Wobei gerade das Nikolauskloster reich an besonderen Orten ist, die sich
für eine geistigen Ausflug aus dem Alltag eignen. Im Zentrum steht die Klosterkirche, auf die der Weg vom Eingangstor direkt zuführt. Hier empfängt einen ein langer schmaler Kirchenraum mit hellen Wänden und einem eindrucksvollen Deckengemälde, in dessen Anblick man leicht versinken kann. Der Blick nach oben, quasi gen Himmel, bewirkt neben der geistigen auch eine körperliche Entspannung. Automatisch streckt sich der Rumpf, wenn man den Kopf ein wenig nach hinten legt, der Körper wird leicht gedehnt.
Auch das kann tröstlich und beruhigend sein: Überall auf dem Gelände gibt es Zeichen, dass man nicht allein ist. An der Lourdes-Grotte weisen die vielen Lichter darauf hin, dass zahlreiche Menschen hier zu Besuch waren. 1914 wurde die Lourdes-Grotte erbaut und eingeweiht. 500 Gläubige sind damals zu diesem Ereignis gekommen.
Allein ist man auch in der Klosterkirche St. Barbara an der Bettrather Straße in Mönchengladbach nicht immer. Vom Bunten Garten gegenüber finden Besucher ihren Weg hierhin: Großeltern mit ihren Enkeln, junge Mütter mit ihren Kindern, aber auch Menschen, die am Rande der Gesellschaft leben, wie Obdachlose. Sie entzünden eine Kerze oder wärmen sich einfach nur eine Weile auf.

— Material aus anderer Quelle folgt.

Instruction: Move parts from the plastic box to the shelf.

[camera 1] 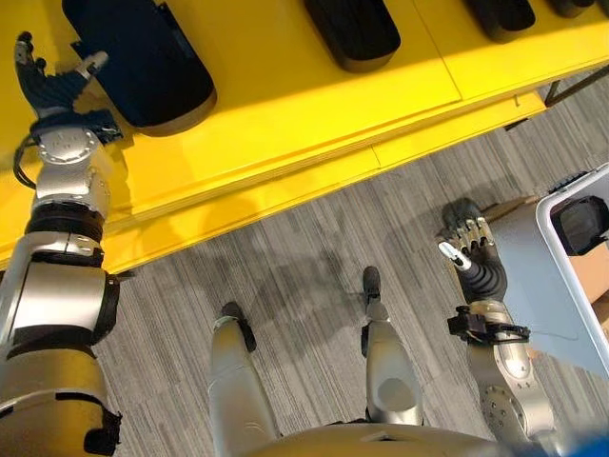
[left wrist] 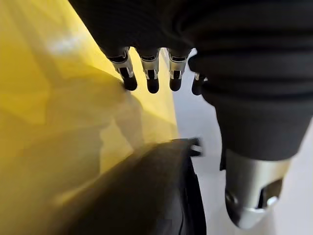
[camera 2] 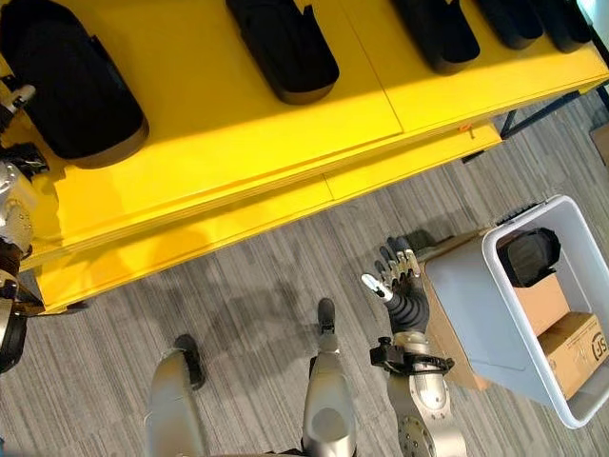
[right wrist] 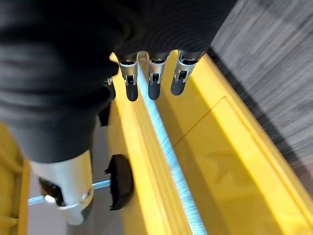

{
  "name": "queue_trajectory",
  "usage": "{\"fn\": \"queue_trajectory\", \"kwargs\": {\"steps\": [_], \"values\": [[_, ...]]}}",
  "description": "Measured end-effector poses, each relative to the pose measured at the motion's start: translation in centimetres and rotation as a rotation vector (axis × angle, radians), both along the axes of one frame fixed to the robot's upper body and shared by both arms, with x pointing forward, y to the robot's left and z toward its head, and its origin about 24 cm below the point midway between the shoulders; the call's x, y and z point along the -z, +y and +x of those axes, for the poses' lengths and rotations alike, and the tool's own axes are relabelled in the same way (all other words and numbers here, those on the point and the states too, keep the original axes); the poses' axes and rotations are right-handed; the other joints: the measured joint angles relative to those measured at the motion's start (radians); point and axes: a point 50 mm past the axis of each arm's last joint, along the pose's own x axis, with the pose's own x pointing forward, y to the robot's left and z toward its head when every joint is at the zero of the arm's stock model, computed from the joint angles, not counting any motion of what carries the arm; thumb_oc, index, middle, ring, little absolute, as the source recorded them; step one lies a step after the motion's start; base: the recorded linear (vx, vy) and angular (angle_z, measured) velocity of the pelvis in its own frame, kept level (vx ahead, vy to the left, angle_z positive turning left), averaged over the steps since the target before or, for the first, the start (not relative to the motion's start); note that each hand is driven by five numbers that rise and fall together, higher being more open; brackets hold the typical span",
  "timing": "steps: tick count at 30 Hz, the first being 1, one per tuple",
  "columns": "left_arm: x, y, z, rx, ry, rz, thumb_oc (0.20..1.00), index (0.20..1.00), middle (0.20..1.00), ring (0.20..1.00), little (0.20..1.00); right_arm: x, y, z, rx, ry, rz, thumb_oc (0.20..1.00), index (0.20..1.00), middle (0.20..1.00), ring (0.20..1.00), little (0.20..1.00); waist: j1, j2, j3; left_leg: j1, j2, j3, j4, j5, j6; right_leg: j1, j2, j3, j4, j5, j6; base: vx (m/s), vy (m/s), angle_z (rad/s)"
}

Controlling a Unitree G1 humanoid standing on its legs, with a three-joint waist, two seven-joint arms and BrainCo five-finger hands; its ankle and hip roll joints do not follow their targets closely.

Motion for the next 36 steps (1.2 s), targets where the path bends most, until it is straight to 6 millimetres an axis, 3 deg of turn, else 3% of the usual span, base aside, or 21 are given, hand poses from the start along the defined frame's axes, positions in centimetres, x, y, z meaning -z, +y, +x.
{"fn": "queue_trajectory", "kwargs": {"steps": [2,4,5,6,7,10,12,13,17,18,19,20,21,22,26,36], "values": [[0.0,-0.1,0.0,-0.001,0.016,0.025,1.000,1.000,1.000,1.000,1.000,0.2,-0.2,-0.2,0.002,0.010,-0.002,1.000,1.000,1.000,1.000,1.000,-0.003,-0.007,-0.005,0.000,-0.014,0.000,0.000,0.003,-0.011,0.004,0.001,0.003,-0.021,0.027,0.018,0.02,0.046,-0.04],[-0.2,0.3,-0.2,-0.012,0.023,0.041,1.000,1.000,1.000,1.000,1.000,0.0,-0.2,0.0,0.002,-0.003,-0.004,1.000,1.000,1.000,1.000,1.000,-0.005,-0.005,-0.006,0.001,-0.013,0.008,-0.018,0.014,-0.018,0.006,-0.001,0.002,-0.041,-0.011,0.058,0.01,0.038,-0.11],[-0.9,0.2,-0.2,-0.011,0.006,0.044,1.000,1.000,1.000,1.000,1.000,-0.1,-0.4,0.0,0.007,-0.007,-0.007,1.000,1.000,1.000,1.000,1.000,-0.008,-0.003,-0.006,-0.004,0.005,0.021,-0.028,0.016,-0.014,-0.012,0.004,0.000,-0.030,-0.028,0.058,0.02,0.056,-0.08],[-1.6,0.0,-0.1,-0.005,-0.006,0.058,1.000,1.000,1.000,1.000,1.000,0.1,-0.5,-0.1,0.008,-0.001,-0.006,1.000,1.000,1.000,1.000,1.000,-0.014,-0.009,-0.009,-0.015,-0.001,0.014,-0.012,0.015,-0.024,-0.023,0.009,0.008,-0.016,0.016,0.022,0.01,0.039,-0.03],[-1.8,-0.2,0.1,0.003,-0.001,0.071,1.000,1.000,1.000,1.000,1.000,0.1,-0.5,-0.2,0.006,0.002,-0.007,1.000,1.000,1.000,1.000,1.000,-0.014,-0.016,-0.014,-0.017,-0.003,0.013,-0.001,0.008,-0.029,-0.024,0.009,0.017,-0.021,0.064,0.007,0.00,0.048,-0.04],[-2.7,-0.3,0.1,0.001,0.001,0.104,1.000,1.000,1.000,1.000,1.000,0.0,-0.4,-0.2,-0.004,-0.007,-0.005,1.000,1.000,1.000,1.000,1.000,-0.013,-0.015,-0.017,-0.029,0.002,0.022,0.015,-0.001,-0.026,-0.027,0.012,0.029,-0.037,0.082,0.007,0.00,0.015,-0.06],[-3.0,-0.4,0.2,0.006,-0.004,0.108,1.000,1.000,1.000,1.000,1.000,0.0,-0.4,-0.2,-0.005,-0.008,-0.005,1.000,1.000,1.000,1.000,1.000,-0.017,-0.015,-0.017,-0.032,0.005,0.022,0.021,-0.002,-0.025,-0.029,0.013,0.028,-0.036,0.109,0.026,0.00,0.009,-0.03],[-3.0,-0.6,0.3,0.013,0.006,0.121,1.000,1.000,1.000,1.000,1.000,0.0,-0.4,-0.2,-0.011,-0.010,-0.004,1.000,1.000,1.000,1.000,1.000,-0.012,-0.015,-0.017,-0.029,0.008,0.023,0.021,-0.002,-0.024,-0.031,0.017,0.025,-0.037,0.151,0.032,-0.01,0.025,-0.08],[-2.8,-0.8,0.6,0.034,0.062,0.175,1.000,1.000,1.000,1.000,1.000,0.0,-0.4,-0.3,-0.027,-0.015,0.019,1.000,1.000,1.000,1.000,1.000,-0.014,-0.014,-0.018,-0.034,0.007,0.049,0.030,-0.018,0.003,-0.049,0.009,0.024,-0.038,0.226,-0.013,-0.01,0.014,-0.10],[-2.5,-0.9,0.8,0.041,0.089,0.190,1.000,1.000,1.000,1.000,1.000,0.3,-0.4,-0.5,-0.026,-0.002,0.024,1.000,1.000,1.000,1.000,1.000,-0.018,-0.020,-0.024,-0.037,0.004,0.058,0.039,-0.027,0.020,-0.048,-0.008,0.023,-0.044,0.192,-0.038,-0.03,0.014,-0.15],[-2.3,-1.0,0.9,0.041,0.113,0.218,1.000,1.000,1.000,1.000,1.000,0.7,-0.8,-0.9,-0.021,0.019,0.013,1.000,1.000,1.000,1.000,1.000,-0.006,-0.001,-0.040,-0.068,0.023,0.067,0.038,-0.022,0.032,-0.085,-0.009,0.026,-0.005,0.037,0.013,-0.03,0.014,-0.15],[-2.5,-1.0,0.9,0.040,0.108,0.217,1.000,1.000,1.000,1.000,1.000,0.8,-0.9,-1.0,-0.017,0.024,0.012,1.000,1.000,1.000,1.000,1.000,-0.008,0.009,-0.045,-0.084,0.028,0.064,0.030,-0.010,0.029,-0.096,0.001,0.026,0.026,0.043,0.022,-0.03,0.018,-0.09],[-3.0,-1.2,0.9,0.037,0.122,0.254,1.000,1.000,1.000,1.000,1.000,1.0,-1.4,-1.6,0.005,0.036,0.014,1.000,1.000,1.000,1.000,1.000,-0.005,0.005,-0.052,-0.097,0.010,0.069,0.017,0.015,0.012,-0.089,0.005,0.019,-0.007,0.067,0.057,0.00,0.006,0.04],[-3.1,-0.9,0.8,0.028,0.130,0.263,1.000,1.000,1.000,1.000,1.000,1.0,-1.6,-1.5,0.015,0.036,0.014,1.000,1.000,1.000,1.000,1.000,-0.009,0.009,-0.050,-0.100,0.011,0.068,0.012,0.021,0.010,-0.086,0.008,0.018,-0.022,0.070,0.063,0.00,0.000,0.00],[-3.0,-0.5,0.6,0.013,0.174,0.313,1.000,1.000,1.000,1.000,1.000,1.0,-1.9,-1.6,0.026,0.036,0.019,1.000,1.000,1.000,1.000,1.000,-0.049,0.017,-0.051,-0.101,0.013,0.072,0.016,0.024,0.013,-0.067,0.007,0.018,-0.060,0.062,0.055,-0.01,0.013,0.00],[-3.3,-1.7,1.3,0.055,0.241,0.430,1.000,1.000,1.000,1.000,1.000,1.1,-1.9,-1.7,-0.004,0.028,0.038,1.000,1.000,1.000,1.000,1.000,-0.061,0.022,-0.048,-0.097,-0.003,0.079,0.019,0.020,0.018,-0.062,-0.003,0.029,-0.062,0.084,0.033,0.00,0.004,0.02]]}}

St. Barbara ist mit der Jugendkirche St. Albertus, der Münsterbasilika und der Citykirche eine der vier Kirchen in der Innenstadt, die immer geöffnet sind. Während im Münster eine ehrenamtliche Aufsicht das möglich macht, gibt es derlei in St. Albertus und in St. Barbara nicht. Dass es schon mehrfach zu Vandalismus in der Klosterkirche gekommen ist, soll an der Öffnung nichts ändern. „Eine Kirche muss offen sein für die Menschen“, meint Pater Wolfgang Thome. Er lebt gemeinsam mit einem Mitbruder in dem Franziskanerkloster.

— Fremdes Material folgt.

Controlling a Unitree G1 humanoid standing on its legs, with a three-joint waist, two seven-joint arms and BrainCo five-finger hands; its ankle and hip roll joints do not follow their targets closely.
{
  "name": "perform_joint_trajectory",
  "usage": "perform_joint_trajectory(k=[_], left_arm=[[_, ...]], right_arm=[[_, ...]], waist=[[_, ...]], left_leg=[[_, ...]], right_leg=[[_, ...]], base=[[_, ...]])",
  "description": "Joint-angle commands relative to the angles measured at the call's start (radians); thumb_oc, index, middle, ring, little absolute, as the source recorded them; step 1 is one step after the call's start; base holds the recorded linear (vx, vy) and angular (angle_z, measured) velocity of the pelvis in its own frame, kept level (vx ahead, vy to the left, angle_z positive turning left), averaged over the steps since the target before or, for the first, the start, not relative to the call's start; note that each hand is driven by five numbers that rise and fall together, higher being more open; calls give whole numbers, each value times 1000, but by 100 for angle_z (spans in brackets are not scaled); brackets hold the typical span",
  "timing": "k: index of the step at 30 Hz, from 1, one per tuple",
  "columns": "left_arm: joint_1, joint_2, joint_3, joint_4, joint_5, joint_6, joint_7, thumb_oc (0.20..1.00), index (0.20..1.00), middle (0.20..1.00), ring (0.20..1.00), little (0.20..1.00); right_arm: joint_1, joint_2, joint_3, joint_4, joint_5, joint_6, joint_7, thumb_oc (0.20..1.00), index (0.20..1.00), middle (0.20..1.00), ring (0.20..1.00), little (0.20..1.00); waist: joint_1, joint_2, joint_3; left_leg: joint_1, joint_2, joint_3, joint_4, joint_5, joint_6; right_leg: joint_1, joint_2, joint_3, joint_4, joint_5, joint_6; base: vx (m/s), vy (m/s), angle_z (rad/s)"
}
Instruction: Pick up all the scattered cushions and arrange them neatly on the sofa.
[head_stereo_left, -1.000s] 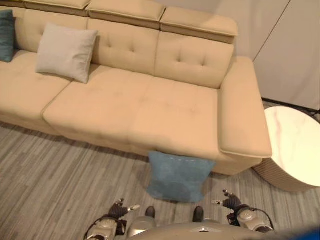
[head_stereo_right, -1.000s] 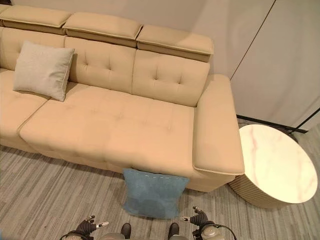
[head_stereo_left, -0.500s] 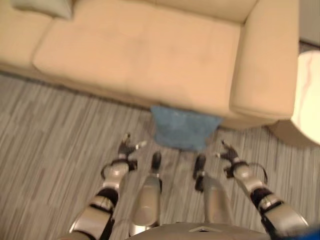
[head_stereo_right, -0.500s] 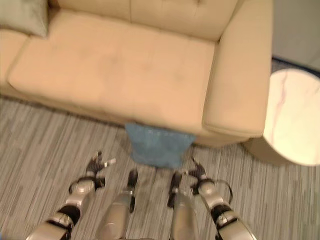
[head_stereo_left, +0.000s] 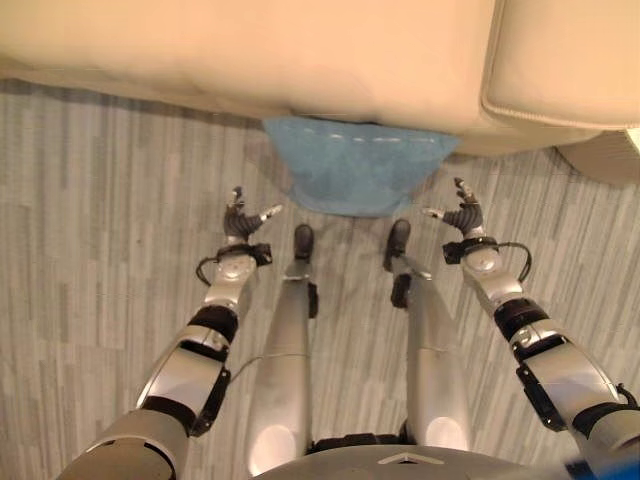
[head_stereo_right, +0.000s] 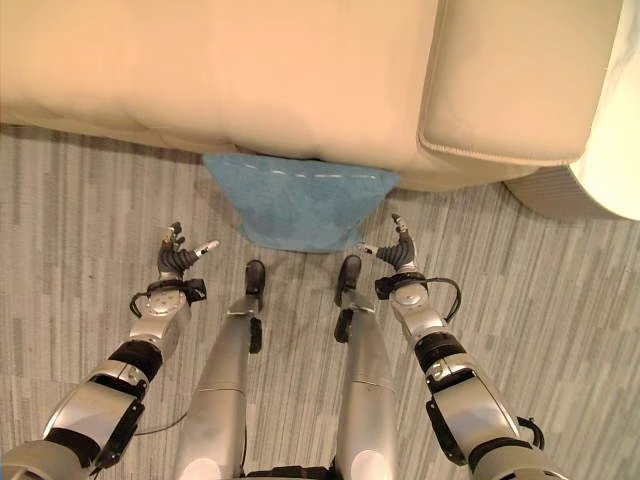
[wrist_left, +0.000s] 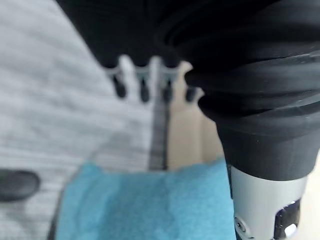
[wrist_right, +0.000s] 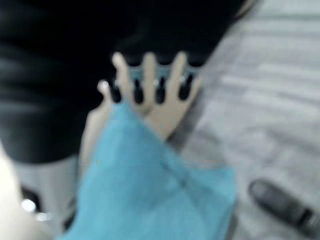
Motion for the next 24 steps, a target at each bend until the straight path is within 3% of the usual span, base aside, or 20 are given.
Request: perform_joint_trajectory(k=[1,12,24], left_arm=[[34,30,15,-16,-45,-40,30,1000,1000,1000,1000,1000],[-145,102,-13,-71,-105,-44,43,1000,1000,1000,1000,1000],[-264,116,-73,-89,-111,-31,64,1000,1000,1000,1000,1000]], right_arm=[[46,-46,6,-25,62,-41,-41,1000,1000,1000,1000,1000],[-142,-124,-21,42,277,-90,-12,1000,1000,1000,1000,1000],[-325,-188,66,28,266,-83,-14,1000,1000,1000,1000,1000]], waist=[[0,6,-86],[-13,12,-56],[-12,21,-31]], left_leg=[[-50,18,-24,79,-82,-36],[-304,15,-10,240,-123,-11],[-482,2,-11,344,-132,-4]], right_leg=[[-7,-31,30,-21,-24,95],[-270,-12,77,115,-48,90],[-476,-7,106,241,-72,80]], base=[[44,42,-6],[35,21,-7],[17,1,-1]])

Dass Besucherinnen und Besucher hier willkommen sind, zeigt sich an jeder Kirchenbank. „Schön, dass Sie da sind“, ist auf grünen Schildern zu lesen. Der ungewöhnlich helle Kirchenraum, der auch am dunkelsten Regentag freundlich wirkt, gibt Zuversicht. Der Blick verliert sich automatisch in der Weite des großen hohen Raumes und bleibt am Ende an den Glasfenstern im Chorraum hängen.
Ganz anders ist die Wirkung der Klosterkirche Neuwerk, deren Eingang ein wenig versteckt liegt. Ihre heutige Form erhielt sie um 1175. Der älteste Teil, das linke Seitenschiff, war 1135 das Mittelschiff. Weil die Kirche klein ist, fühlt man sich selbst dann dem Triptychon hinter dem Altar nah, wenn man auf der Empore im Westwerk Platz genommen hat.
Der kleine Kirchenraum umhüllt einen wie ein Kokon und gibt ein Gefühl von Sicherheit und Nähe. Es kann sein, dass man eine Schwester der Salvatorianerinnnen hier trifft. Der Orden übernahm das Kloster 1961 von den Franziskanerinnen. Die Kirche ist ein Symbol für Beständigkeit. Wie viele Menschen haben hier schon gesessen und gebetet? Aus Verzweiflung oder aus Freude? Mehrere Kriege hat dieser Ort überstanden. War Zeuge von Liebe und auch von Intrigen, wie einige Bücher über die Klostergeschichte in der Bibliothek belegen. Obwohl man so nah an dem Geschehen der Außenwelt ist, ist man hier ganz entrückt. Und wenn man Glück hat, dann geht eine der Schwestern durch den Kirchenraum und wünscht einem im Vorbeigehen „Alles Gute“.